Okamoto Nami, Atsumi Tatsuya, Takagi Michiaki, Takahashi Nobunori, Takeuchi Tsutomu, Tamura Naoto, Nakajima Atsuo, Nakajima Ayako, Fujii Takao, Matsuno Hiroaki, Ishii Taeko, Tsujimoto Naoto, Nishikawa Atsushi, Minatoya Machiko, Tanaka Yoshiya, Kuwana Masataka
Department of Paediatrics, Osaka Rosai Hospital, Osaka, Japan.
Department of Rheumatology, Endocrinology and Nephrology, Faculty of Medicine, Hokkaido University, Hokkaido, Japan.
Mod Rheumatol. 2025 Feb 21;35(2):215-224. doi: 10.1093/mr/roae064.
To assess safety of baricitinib in Japanese patients with rheumatoid arthritis (RA) in real-world clinical practice.
This all-case postmarketing surveillance study included patients initiating baricitinib for RA from September 2017 to April 2019. Treatment duration was recorded. Safety data were collected for up to 3 years from initiation (up to 4 weeks postdiscontinuation in discontinuing patients).

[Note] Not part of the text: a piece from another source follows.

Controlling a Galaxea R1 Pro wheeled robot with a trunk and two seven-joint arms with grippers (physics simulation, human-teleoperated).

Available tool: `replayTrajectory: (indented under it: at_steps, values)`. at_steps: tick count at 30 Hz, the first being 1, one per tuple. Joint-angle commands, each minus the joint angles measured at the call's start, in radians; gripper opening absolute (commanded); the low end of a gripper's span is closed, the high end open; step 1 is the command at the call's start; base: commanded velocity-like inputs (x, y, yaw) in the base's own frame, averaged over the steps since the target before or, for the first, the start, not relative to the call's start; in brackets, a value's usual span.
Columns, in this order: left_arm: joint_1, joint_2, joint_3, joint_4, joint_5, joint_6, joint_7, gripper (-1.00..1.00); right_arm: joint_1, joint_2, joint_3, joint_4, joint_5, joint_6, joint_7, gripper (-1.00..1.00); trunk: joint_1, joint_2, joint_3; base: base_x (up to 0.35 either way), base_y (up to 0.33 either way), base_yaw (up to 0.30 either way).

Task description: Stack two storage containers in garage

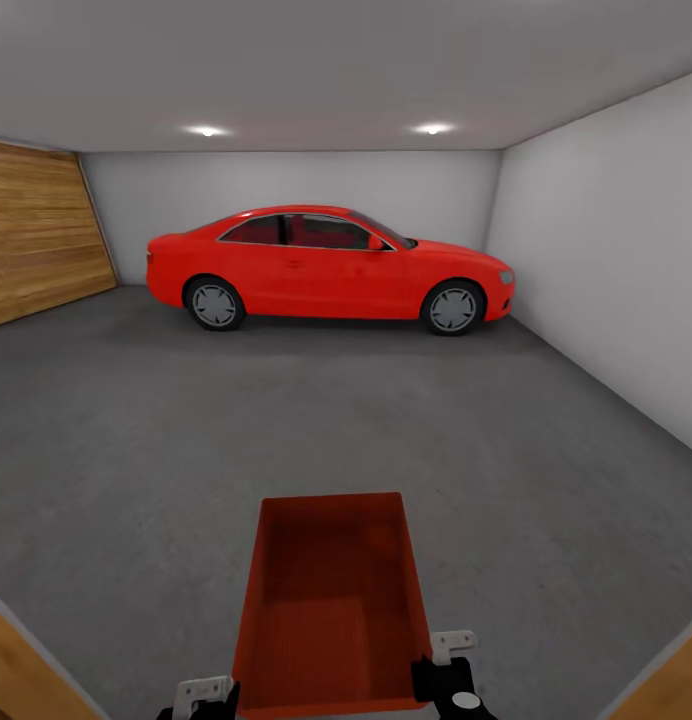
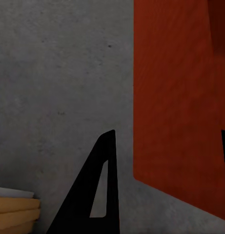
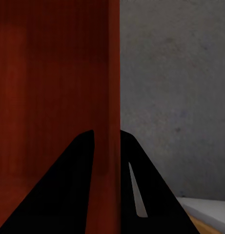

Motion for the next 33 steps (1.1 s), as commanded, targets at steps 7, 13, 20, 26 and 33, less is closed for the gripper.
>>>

Safety analyses included 4720 patients; 2580 (54.7%) were ≥65 years old. Baricitinib persistence rate was 45.4% (3-year Kaplan-Meier analysis); the most common discontinuation reason was insufficient effectiveness (n = 1005, 21.3%). Serious adverse events occurred in 600 patients [incidence rate (IR) 10.42/100 patient-years (PY); 95% confidence interval, 9.76-11.09]. There were 39 deaths [IR 0.43 (0.30-0.57)/100 PY]. Adverse events of special interest IRs per 100 PY were herpes zoster 4.68 (4.22-5.14), serious infection 3.05 (2.68-3.41), malignancy 1.09 (0.87-1.30), major adverse cardiovascular events 0.35 (0.23-0.48), and venous thromboembolism 0.25 (0.15-0.36). IRs did not increase with prolonged exposure.
No new safety concerns were identified during this 3-year postmarketing surveillance study of baricitinib in Japanese patients with RA. Patients and clinicians should be cognizant of herpes zoster and other serious infection risks during baricitinib treatment, especially in the first 6 months.
在真实世界临床实践中评估巴瑞替尼在日本类风湿关节炎(RA)患者中的安全性。
这项全病例上市后监测研究纳入了2017年9月至2019年4月开始使用巴瑞替尼治疗RA的患者。记录治疗持续时间。从开始治疗起收集长达3年的安全性数据(停药患者在停药后最多4周)。
安全性分析纳入了4720例患者;2580例(54.7%)年龄≥65岁。巴瑞替尼持续治疗率为45.4%(3年Kaplan-Meier分析);最常见的停药原因是疗效不佳(n = 1005,21.3%)。600例患者发生严重不良事件[发病率(IR)为10.42/100患者年(PY);95%置信区间为9.76 - 11.09]。有39例死亡[IR为0.43(0.30 - 0.57)/100 PY]。每100 PY中特别关注的不良事件IR分别为带状疱疹4.68(4.22 - 5.14)、严重感染3.05(2.68 - 3.41)、恶性肿瘤1.09(0.87 - 1.30)、主要不良心血管事件0.35(0.23 - 0.48)和静脉血栓栓塞0.25(0.15 - 0.36)。IR并未随着暴露时间延长而增加。
在这项针对日本RA患者的巴瑞替尼3年上市后监测研究中,未发现新的安全性问题。患者和临床医生在巴瑞替尼治疗期间应认识到带状疱疹和其他严重感染风险,尤其是在最初6个月。